第15章
第15章
登場人物
グラン、ルーベンス、ルイス、バンズ、ジック、ピコ、グラン、ブラウン
ガットの発見の通信を聞いていたグラン。ルーベンスへ指示。
グラン「ルーベンスはこのままホルンチームの場所を任せる。通信は続けてくれ。俺は今のハンジャの発見場所に向かう。」
ガットの発見地点と、グランとルーベンスが捜索に着いた場所は離れた距離ではなかった為、グランはルーベンスと別行動を決めた。
ガットの5つ目の発見地点に向かう途中、ファイブエスからケイドラーダに通信した。
グラン「こちらファイブエスのグラン。ケイドラーダ応答せよ。」
ジックoff「グラン様。今遺跡内を捜索中でケイドラーダにいません。お待ちください、繋ぎます。」
グランからの通信をモニターしたジック。
ルイスoff「こちらルイス。グラン、こちらに向かってるの?」
グラン「先ずハンジャの発見地点に向かうが……。」
ルイスoff「その地点と距離は離れていない。神殿の様な遺跡が目視出来ます。私達はそこで捜索中です。」
グラン「了解した。ファイブエスはハンジャの発見地点で確認作業の後に向かう。」
ルイスoff「了解しました。」
そしてグランは5つ目の発見地点。
ファイブエスは周囲を確認し、センサーで探知した通りに、特殊なマーキングを施した。四角い形を成していた。
グラン「やはりエレベーターで間違い無さそうだ。……まるで外部から蓋をした様に形跡を残してない。この場所は地下に移動後にカモフラージュしたんだろう。……SR-5で持ち上がるものか⁉︎」
ファイブエスは、マーキングに沿って大きな石の蓋を持ち上げようと試みたが、どうやら1機ではパワー不足の様だった。

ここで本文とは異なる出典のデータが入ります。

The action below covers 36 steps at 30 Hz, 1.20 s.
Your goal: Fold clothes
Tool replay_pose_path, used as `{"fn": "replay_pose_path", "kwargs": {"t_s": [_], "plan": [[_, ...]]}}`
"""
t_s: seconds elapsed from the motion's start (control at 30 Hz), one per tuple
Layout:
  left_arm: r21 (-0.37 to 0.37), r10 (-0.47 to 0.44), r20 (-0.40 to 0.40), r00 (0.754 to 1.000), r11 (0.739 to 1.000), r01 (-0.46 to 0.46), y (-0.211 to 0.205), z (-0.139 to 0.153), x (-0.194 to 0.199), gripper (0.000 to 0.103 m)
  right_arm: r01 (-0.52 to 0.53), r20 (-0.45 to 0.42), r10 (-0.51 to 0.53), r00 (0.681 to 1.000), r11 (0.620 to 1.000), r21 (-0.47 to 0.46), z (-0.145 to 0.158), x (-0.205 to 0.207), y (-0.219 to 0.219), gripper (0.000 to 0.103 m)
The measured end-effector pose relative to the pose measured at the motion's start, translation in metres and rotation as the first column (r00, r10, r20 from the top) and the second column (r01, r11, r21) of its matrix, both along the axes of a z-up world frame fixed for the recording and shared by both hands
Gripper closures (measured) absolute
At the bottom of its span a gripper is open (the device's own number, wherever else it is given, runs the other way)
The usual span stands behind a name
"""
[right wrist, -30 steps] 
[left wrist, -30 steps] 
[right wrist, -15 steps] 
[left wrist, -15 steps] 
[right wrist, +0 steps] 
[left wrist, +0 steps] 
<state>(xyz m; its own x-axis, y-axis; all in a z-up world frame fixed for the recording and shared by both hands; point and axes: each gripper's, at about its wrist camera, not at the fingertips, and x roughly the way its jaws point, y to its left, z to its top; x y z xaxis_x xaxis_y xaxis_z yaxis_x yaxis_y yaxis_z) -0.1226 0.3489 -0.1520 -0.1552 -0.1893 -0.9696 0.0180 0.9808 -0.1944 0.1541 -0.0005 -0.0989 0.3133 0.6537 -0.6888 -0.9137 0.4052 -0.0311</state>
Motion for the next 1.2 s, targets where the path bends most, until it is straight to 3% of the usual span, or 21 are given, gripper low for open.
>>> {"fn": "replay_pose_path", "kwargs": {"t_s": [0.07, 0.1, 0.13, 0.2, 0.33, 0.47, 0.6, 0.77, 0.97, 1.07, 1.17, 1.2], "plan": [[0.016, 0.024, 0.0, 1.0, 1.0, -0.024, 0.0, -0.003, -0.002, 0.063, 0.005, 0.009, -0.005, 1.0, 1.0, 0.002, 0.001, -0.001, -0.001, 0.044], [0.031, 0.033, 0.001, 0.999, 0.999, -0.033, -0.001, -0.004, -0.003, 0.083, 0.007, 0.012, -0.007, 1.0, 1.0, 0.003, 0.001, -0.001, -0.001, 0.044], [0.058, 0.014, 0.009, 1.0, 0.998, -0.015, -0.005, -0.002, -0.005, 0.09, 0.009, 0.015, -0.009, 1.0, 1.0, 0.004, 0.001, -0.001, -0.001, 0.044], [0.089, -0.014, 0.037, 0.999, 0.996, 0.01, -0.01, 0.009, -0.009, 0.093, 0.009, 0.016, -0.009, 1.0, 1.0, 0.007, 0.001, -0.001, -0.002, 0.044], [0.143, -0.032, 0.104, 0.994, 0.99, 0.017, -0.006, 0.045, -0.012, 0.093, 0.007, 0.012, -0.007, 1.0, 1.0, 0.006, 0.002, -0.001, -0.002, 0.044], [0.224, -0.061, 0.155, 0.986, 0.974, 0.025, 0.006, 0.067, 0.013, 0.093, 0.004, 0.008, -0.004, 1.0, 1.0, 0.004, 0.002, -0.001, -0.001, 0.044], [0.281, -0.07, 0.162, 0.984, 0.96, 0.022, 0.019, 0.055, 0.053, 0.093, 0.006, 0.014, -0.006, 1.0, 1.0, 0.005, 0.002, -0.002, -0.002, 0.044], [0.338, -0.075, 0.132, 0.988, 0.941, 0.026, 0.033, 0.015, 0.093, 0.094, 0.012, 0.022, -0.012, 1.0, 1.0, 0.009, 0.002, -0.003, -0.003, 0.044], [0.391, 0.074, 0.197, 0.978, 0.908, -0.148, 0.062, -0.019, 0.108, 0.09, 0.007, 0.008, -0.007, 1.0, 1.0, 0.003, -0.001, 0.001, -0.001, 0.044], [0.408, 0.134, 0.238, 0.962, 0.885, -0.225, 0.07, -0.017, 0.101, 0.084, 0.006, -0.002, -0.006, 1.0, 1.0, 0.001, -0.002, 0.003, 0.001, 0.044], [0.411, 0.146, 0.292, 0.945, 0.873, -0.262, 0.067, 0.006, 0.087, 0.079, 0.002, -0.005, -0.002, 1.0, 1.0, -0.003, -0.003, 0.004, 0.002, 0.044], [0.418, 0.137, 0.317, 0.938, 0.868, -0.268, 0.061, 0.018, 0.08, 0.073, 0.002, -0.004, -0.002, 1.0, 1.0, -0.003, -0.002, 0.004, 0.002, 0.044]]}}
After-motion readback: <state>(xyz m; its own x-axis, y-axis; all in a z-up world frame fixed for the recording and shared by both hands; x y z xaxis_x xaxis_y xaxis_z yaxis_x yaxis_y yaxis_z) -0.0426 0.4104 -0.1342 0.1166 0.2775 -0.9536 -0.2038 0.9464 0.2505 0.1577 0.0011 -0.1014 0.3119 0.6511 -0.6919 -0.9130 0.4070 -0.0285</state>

グラン「こちらファイブエス。大きな石の蓋は1機では動かせない。近くの移動中のSR-5は応答求む。」
ブラウンoff「こちらブラウンチーム。ただいま移動中。距離は遠くないので向かいます。」
グラン「了解ブラウン。床面にマーキングをしてある。うまく作業してくれ。このままファイブエスはケイドラーダに合流する。」
神殿内部で壁を探知中のケイドラーダチーム。
ジック「ルイス様。グラン様はこちらに来る様です。距離が無いのでまもなく到着する模様。」
軽い振動が来てファイブエスが到着した。
SR-5がちょうど入れる入口。
ファイブエスがゆっくり入って来た。
バンズ「ルイスさん、グランが来ました。」
ファイブエスが屈んだ体制から、操縦席から降りて来るグラン。
グラン「ルイスさん、お久しぶりです。……やぁバンズ久しぶり。壁のAnnは?」
ルイス「今ジックとピコで当たってます。何か操作するスイッチでも発見出来ればと。」
グラン「この薄明かりでは大変だ。俺も手伝おう。」
バンズ「あーそうだったね。総督様は暗視能力が有るんだった。」
壁の側を囲む様に、太い柱が幾つも立っている。
その柱で外からの陽射しが影って、所々が暗闇状態。
それでもグランは暗闇の壁に向かって歩いた。
ルイス「そうだったわね。グランの暗視は頼りになるわ。」
会話の度に遺跡内に声が響き渡る。
グラン「俺はセンサーは持ってない、目視だけだよルイスさん。」
バンズ「仮にスイッチの様な物が有れば、手が届く位置に有ると思う。もしくは床面。」
グラン「あぁ了解バンズ。」
結局、壁面を隈なく探したが何も見付からなかった。
グラン「これで1周探したわけか……。センサーの探知でも何も無し。……ファイブエスで古い周波数で通信して待つ他ないか。」
バンズ「ここの地下に電波が届くとは思えないけど、どうなの?」
グラン「地球の古い通信機だから無理かも知れないが、やるだけはやろうとSR-5に搭載してもらったよ。今も発信は続けてるがね……。」
皆は内部中央に集まっている。
入口近くにファイブエスが見える画。
ジックとピコの照明で大きな柱が時折照らされている。
グラン「ん?あの柱の模様は何だ?」
一瞬照らされた柱の一部をグランは見逃さなかった。
駆け寄るグラン。
グラン「おい。皆んな来てくれ。」
バンズ「総督様。こっちは暗視は出来ないよ。急がせないで。」
グラン「いや、すまん。ジック、ピコ。照明を照らしてみてくれ。」
ルイス「ごめんなさいグラン。フィルターにグランの指示が通らない。……ジック、ピコ柱を照らして。」
1本の柱が照明で照らされた。fade-out 。